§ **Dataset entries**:

----------

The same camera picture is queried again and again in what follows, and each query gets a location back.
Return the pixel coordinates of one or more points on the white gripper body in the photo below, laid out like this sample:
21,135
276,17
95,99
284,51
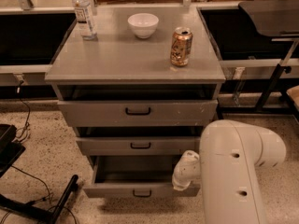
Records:
183,173

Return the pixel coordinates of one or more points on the grey bottom drawer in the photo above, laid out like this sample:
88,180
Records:
136,176

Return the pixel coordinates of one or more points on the grey drawer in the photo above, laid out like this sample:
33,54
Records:
137,113
173,145
136,176

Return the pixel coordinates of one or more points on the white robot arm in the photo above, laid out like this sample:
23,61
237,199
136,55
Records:
229,152

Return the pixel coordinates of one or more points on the grey middle drawer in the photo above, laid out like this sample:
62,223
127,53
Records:
173,145

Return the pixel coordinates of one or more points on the grey top drawer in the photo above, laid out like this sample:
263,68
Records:
137,113

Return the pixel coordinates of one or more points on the grey drawer cabinet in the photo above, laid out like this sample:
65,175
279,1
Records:
118,66

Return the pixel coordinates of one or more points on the golden drink can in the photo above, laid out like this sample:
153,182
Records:
181,46

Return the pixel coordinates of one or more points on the white ceramic bowl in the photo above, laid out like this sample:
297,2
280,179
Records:
143,25

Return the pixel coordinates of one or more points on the black stand right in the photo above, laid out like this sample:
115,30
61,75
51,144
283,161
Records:
277,19

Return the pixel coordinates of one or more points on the clear plastic water bottle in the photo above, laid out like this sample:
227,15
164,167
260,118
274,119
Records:
84,16

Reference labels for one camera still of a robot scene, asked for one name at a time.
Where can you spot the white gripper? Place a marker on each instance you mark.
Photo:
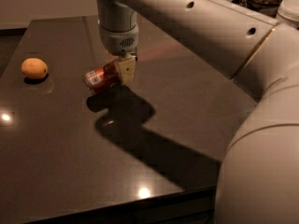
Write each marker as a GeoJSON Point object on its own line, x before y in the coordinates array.
{"type": "Point", "coordinates": [120, 42]}

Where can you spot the red coke can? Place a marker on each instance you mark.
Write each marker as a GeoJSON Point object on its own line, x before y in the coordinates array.
{"type": "Point", "coordinates": [102, 78]}

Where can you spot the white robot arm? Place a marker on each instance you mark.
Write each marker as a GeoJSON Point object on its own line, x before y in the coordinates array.
{"type": "Point", "coordinates": [259, 176]}

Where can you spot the orange fruit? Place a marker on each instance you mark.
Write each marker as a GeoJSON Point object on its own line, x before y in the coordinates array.
{"type": "Point", "coordinates": [34, 68]}

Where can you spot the dark box with snacks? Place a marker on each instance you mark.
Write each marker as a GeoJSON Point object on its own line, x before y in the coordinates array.
{"type": "Point", "coordinates": [267, 10]}

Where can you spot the dark cabinet drawers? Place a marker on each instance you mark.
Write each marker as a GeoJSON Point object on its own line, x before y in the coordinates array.
{"type": "Point", "coordinates": [188, 207]}

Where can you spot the white plastic canister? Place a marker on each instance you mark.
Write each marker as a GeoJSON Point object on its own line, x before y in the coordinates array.
{"type": "Point", "coordinates": [288, 12]}

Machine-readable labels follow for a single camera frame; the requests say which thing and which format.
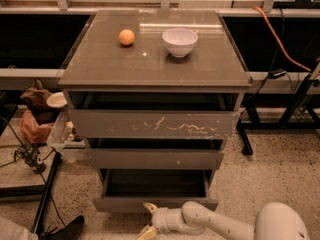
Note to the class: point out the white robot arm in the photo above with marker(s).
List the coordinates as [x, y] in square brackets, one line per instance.
[274, 221]

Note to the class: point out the grey bottom drawer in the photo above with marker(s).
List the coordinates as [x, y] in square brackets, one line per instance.
[126, 190]

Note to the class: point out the grey middle drawer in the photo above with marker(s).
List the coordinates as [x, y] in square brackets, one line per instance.
[172, 154]

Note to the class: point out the clear plastic bin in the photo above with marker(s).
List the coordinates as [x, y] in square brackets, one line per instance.
[60, 140]

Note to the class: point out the orange cloth bag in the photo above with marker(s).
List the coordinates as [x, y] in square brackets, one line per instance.
[32, 131]

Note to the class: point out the white ceramic bowl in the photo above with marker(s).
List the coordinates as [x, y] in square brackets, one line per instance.
[179, 41]

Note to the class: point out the small white bowl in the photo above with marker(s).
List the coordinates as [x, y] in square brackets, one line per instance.
[57, 100]

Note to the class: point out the black metal stand leg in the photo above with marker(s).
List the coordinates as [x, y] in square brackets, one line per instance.
[46, 194]

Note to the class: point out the black power adapter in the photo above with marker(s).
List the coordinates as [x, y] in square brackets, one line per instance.
[275, 74]

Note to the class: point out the metal clamp tool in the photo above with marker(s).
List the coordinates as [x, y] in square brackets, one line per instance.
[30, 155]

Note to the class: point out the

----------

§ **Problem requirements**:
What you print must match the entries exactly, except that no pictures appear.

§ **Result of the task**:
The same camera picture is queried again and again in what follows, and each query gets a location back.
Return the pixel coordinates of one or more points on the white gripper body in the photo below, laid out like this sample:
21,135
276,17
95,99
284,51
Records:
183,173

Return the pixel coordinates of one or more points on the grey bottom drawer in the photo above, laid out like this sample:
88,180
Records:
136,176

Return the pixel coordinates of one or more points on the grey drawer in the photo above, laid out like this sample:
33,54
Records:
137,113
173,145
136,176

Return the pixel coordinates of one or more points on the white robot arm in the photo above, laid out like this sample:
23,61
237,199
136,55
Records:
229,152

Return the pixel coordinates of one or more points on the grey middle drawer in the photo above, laid out like this sample:
62,223
127,53
Records:
173,145

Return the pixel coordinates of one or more points on the grey top drawer in the photo above, laid out like this sample:
263,68
Records:
137,113

Return the pixel coordinates of one or more points on the grey drawer cabinet in the photo above, laid out like this sample:
65,175
279,1
Records:
118,66

Return the pixel coordinates of one or more points on the golden drink can in the photo above, laid out like this sample:
153,182
Records:
181,46

Return the pixel coordinates of one or more points on the white ceramic bowl in the photo above, laid out like this sample:
297,2
280,179
Records:
143,25

Return the pixel coordinates of one or more points on the black stand right in the photo above, laid out like this sample:
115,30
61,75
51,144
283,161
Records:
277,19

Return the pixel coordinates of one or more points on the clear plastic water bottle in the photo above, laid out like this sample:
227,15
164,167
260,118
274,119
Records:
84,16

Reference labels for one camera still of a robot scene, asked for one name at a time.
Where can you spot the white gripper? Place a marker on each instance you mark.
Photo:
Write each marker as a GeoJSON Point object on its own line, x before y in the coordinates array.
{"type": "Point", "coordinates": [120, 42]}

Where can you spot the red coke can? Place a marker on each instance you mark.
Write each marker as a GeoJSON Point object on its own line, x before y in the coordinates array.
{"type": "Point", "coordinates": [102, 78]}

Where can you spot the white robot arm? Place a marker on each instance you mark.
Write each marker as a GeoJSON Point object on its own line, x before y in the coordinates array.
{"type": "Point", "coordinates": [259, 176]}

Where can you spot the orange fruit? Place a marker on each instance you mark.
Write each marker as a GeoJSON Point object on its own line, x before y in the coordinates array.
{"type": "Point", "coordinates": [34, 68]}

Where can you spot the dark box with snacks? Place a marker on each instance you mark.
Write each marker as a GeoJSON Point object on its own line, x before y in the coordinates array.
{"type": "Point", "coordinates": [267, 10]}

Where can you spot the dark cabinet drawers? Place a marker on each instance you mark.
Write each marker as a GeoJSON Point object on its own line, x before y in the coordinates array.
{"type": "Point", "coordinates": [188, 207]}

Where can you spot the white plastic canister? Place a marker on each instance you mark.
Write each marker as a GeoJSON Point object on its own line, x before y in the coordinates array.
{"type": "Point", "coordinates": [288, 12]}

Machine-readable labels follow for a single camera frame; the requests say which thing and which format.
Note to the class: point out the white robot arm in the photo above with marker(s).
List the coordinates as [x, y] in square brackets, one line per instance.
[274, 221]

Note to the class: point out the grey bottom drawer in the photo above with marker(s).
List the coordinates as [x, y] in square brackets, one line per instance.
[126, 190]

Note to the class: point out the grey middle drawer in the photo above with marker(s).
List the coordinates as [x, y] in square brackets, one line per instance.
[172, 154]

Note to the class: point out the clear plastic bin in the photo above with marker(s).
List the coordinates as [x, y] in square brackets, one line per instance.
[60, 140]

Note to the class: point out the orange cloth bag in the photo above with marker(s).
List the coordinates as [x, y] in square brackets, one line per instance.
[32, 131]

Note to the class: point out the white ceramic bowl in the photo above with marker(s).
List the coordinates as [x, y] in square brackets, one line per instance.
[179, 41]

Note to the class: point out the small white bowl in the photo above with marker(s).
List the coordinates as [x, y] in square brackets, one line per instance.
[57, 100]

Note to the class: point out the black metal stand leg in the photo above with marker(s).
List the coordinates as [x, y] in square brackets, one line per instance.
[46, 194]

Note to the class: point out the black power adapter in the photo above with marker(s).
List the coordinates as [x, y] in square brackets, one line per instance.
[275, 74]

Note to the class: point out the metal clamp tool in the photo above with marker(s).
List the coordinates as [x, y] in square brackets, one line per instance.
[30, 155]

Note to the class: point out the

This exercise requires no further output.